▸ What is expected
Please take the lines from the one holding "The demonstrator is" through the one holding "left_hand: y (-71" in the data below and copy them exactly.

*** Data for analysis Section Begins ***

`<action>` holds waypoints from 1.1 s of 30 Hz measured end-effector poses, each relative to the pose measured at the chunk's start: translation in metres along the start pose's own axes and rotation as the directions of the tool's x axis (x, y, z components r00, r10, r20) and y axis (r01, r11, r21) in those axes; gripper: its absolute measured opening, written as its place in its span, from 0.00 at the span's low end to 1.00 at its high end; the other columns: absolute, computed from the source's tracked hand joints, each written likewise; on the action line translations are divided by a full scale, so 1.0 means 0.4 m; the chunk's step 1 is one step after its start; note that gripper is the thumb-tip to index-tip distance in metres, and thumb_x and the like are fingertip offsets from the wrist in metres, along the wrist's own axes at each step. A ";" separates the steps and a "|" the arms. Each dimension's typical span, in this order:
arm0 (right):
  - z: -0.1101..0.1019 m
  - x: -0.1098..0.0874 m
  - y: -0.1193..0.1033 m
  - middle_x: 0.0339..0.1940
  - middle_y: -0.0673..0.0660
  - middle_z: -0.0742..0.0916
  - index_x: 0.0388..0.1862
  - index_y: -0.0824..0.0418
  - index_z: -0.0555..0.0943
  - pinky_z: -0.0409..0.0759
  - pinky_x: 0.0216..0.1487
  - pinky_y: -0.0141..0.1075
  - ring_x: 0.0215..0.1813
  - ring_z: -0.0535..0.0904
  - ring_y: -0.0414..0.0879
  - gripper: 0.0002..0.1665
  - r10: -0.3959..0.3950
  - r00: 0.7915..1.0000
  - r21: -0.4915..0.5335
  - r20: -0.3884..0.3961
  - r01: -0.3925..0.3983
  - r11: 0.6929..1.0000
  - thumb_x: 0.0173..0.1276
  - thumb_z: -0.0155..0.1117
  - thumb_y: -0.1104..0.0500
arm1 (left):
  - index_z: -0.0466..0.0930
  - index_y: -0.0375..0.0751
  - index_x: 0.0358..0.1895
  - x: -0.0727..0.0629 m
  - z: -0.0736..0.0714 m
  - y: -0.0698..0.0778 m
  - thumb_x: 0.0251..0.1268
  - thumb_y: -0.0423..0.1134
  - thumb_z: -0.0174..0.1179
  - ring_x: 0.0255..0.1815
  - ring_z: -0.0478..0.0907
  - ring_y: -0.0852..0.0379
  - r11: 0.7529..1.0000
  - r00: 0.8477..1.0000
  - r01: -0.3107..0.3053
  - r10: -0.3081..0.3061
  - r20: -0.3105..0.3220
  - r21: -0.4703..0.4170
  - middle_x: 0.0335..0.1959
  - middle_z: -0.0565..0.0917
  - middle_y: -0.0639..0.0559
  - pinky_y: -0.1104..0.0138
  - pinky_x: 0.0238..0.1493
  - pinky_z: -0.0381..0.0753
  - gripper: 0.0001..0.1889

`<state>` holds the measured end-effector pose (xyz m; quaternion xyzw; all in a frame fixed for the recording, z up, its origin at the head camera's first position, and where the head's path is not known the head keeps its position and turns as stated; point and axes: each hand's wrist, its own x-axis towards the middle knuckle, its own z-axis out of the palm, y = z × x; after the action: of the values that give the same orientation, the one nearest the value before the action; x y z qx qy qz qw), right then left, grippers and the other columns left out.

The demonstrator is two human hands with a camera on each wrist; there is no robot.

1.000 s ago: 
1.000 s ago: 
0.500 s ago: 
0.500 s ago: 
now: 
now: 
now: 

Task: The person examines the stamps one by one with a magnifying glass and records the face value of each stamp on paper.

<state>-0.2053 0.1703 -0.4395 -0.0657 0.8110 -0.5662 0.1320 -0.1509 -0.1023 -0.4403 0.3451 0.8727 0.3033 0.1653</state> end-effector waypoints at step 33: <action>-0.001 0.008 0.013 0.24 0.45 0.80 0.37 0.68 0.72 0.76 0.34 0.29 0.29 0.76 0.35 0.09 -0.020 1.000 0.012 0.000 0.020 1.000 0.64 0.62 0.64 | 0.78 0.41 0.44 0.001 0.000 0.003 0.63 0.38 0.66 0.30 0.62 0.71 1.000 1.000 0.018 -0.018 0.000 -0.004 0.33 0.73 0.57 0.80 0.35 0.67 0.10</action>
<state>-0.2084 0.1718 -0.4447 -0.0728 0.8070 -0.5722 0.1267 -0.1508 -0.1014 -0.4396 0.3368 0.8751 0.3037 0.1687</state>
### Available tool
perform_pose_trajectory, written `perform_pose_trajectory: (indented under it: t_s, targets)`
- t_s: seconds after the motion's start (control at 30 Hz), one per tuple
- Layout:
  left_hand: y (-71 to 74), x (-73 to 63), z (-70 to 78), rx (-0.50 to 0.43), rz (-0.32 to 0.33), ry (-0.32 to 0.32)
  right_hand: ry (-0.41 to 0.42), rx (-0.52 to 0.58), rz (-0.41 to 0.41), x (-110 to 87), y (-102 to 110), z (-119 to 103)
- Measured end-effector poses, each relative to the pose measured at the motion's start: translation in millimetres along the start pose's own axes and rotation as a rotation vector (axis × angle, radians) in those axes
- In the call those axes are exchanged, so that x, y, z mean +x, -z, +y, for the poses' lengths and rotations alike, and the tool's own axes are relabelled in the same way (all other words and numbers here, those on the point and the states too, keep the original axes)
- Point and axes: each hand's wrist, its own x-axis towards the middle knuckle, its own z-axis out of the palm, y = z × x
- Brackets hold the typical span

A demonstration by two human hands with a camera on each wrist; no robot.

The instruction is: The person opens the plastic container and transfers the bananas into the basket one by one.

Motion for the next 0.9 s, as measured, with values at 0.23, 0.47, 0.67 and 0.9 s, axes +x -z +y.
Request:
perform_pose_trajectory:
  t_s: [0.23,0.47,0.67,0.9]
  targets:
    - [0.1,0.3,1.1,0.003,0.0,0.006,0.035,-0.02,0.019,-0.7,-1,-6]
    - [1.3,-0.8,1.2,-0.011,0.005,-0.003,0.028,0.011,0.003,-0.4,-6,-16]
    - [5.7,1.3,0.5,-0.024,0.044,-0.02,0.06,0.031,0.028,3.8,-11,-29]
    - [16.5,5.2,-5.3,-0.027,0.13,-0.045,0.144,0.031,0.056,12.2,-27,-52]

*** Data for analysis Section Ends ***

▸ Your solution
The demonstrator is two human hands with a camera on each wrist; there is no robot.

1.000 s ago: 
1.000 s ago: 
0.500 s ago: 
0.500 s ago: 
now: 
now: 
now: 

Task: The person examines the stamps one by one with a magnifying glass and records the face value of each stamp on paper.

<state>-0.2053 0.1703 -0.4395 -0.0657 0.8110 -0.5662 0.1320 -0.1509 -0.1023 -0.4403 0.3451 0.8727 0.3033 0.1653</state> end-effector waypoints at step 33: <action>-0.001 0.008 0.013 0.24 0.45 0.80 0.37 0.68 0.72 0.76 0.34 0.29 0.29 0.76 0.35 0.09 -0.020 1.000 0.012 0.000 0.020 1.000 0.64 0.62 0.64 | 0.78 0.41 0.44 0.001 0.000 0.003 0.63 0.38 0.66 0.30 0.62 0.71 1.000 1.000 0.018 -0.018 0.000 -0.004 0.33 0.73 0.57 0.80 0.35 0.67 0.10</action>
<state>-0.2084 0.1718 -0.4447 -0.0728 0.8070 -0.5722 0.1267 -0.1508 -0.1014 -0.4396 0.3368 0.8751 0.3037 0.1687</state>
### Available tool
perform_pose_trajectory, written `perform_pose_trajectory: (indented under it: t_s, targets)`
- t_s: seconds after the motion's start (control at 30 Hz), one per tuple
- Layout:
  left_hand: y (-71 to 74), x (-73 to 63), z (-70 to 78), rx (-0.50 to 0.43), rz (-0.32 to 0.33), ry (-0.32 to 0.32)

No further response is needed.